アリオラムス族は白亜紀末のアジアに広く分布していたことはわかったが、今のところ北アメリカにこの仲間が生息していたという証拠はない。著者らはここでナノティランヌスに言及しているが、引用されているのはBakker et al. (1988) なので最初のナノティランヌスのことである。ともかくナノティランヌスはアリオラムス族のような極端に吻の長い形態ではないといっている。吻の長さの比率は、アリオラムス族の70%に対してナノティランヌスは65%であり、また頭骨の丈がアリオラムス族よりも高いと述べている。さらにナノティランヌスには、鼻骨のこぶなどのアリオラムス族の特徴はない。最近のモンタナ格闘恐竜のことが念頭にあるのかもしれないが、まだデータがないので論じられないということだろうか。

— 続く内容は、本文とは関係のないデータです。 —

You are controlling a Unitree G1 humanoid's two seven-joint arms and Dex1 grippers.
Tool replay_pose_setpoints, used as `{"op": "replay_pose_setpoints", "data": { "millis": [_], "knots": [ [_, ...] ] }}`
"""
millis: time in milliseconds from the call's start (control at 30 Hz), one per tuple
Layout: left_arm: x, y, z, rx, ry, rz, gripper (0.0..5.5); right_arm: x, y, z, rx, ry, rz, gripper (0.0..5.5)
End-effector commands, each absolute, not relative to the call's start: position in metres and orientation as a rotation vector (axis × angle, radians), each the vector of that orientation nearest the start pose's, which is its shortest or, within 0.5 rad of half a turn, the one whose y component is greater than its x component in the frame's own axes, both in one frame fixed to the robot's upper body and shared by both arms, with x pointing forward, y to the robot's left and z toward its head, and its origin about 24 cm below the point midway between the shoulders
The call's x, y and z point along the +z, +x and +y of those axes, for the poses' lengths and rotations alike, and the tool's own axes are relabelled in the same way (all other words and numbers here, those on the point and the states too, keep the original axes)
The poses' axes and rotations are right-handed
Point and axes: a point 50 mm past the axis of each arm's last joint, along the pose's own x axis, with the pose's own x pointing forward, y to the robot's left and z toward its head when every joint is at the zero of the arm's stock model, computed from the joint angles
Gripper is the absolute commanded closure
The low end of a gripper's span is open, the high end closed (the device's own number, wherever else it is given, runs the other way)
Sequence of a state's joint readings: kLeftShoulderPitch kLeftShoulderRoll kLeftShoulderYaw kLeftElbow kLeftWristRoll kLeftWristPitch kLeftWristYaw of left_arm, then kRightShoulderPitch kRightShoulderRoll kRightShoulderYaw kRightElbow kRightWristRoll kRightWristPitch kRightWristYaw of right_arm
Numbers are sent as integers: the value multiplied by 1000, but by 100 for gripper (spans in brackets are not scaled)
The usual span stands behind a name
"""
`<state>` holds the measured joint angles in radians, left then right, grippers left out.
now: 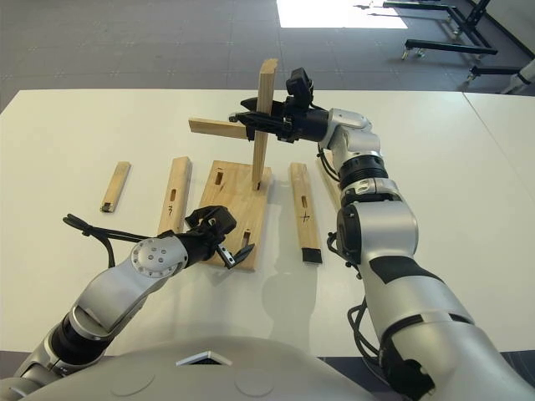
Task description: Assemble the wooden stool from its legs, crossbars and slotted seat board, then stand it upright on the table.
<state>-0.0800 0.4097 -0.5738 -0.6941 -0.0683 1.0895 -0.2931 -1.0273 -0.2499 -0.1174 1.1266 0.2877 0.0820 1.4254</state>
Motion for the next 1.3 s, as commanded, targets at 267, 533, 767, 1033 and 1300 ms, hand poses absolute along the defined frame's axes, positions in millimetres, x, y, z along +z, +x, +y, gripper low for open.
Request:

同時代の江西省貢州市の地層からは、竜脚類のほか、4種ものオヴィラプトル類が発見・記載されている。チエンジョウサウルスは、オヴィラプトル類たちの楽園を脅かす死神といったところだろう。

参考文献
Junchang Lu:, Laiping Yi, Stephen L. Brusatte, Ling Yang, Hua Li & Liu Chen (2014). A new clade of Asian Late Cretaceous long-snouted tyrannosaurids. Nat. Commun. 5:3788 doi: 10.1038/ncomms4788.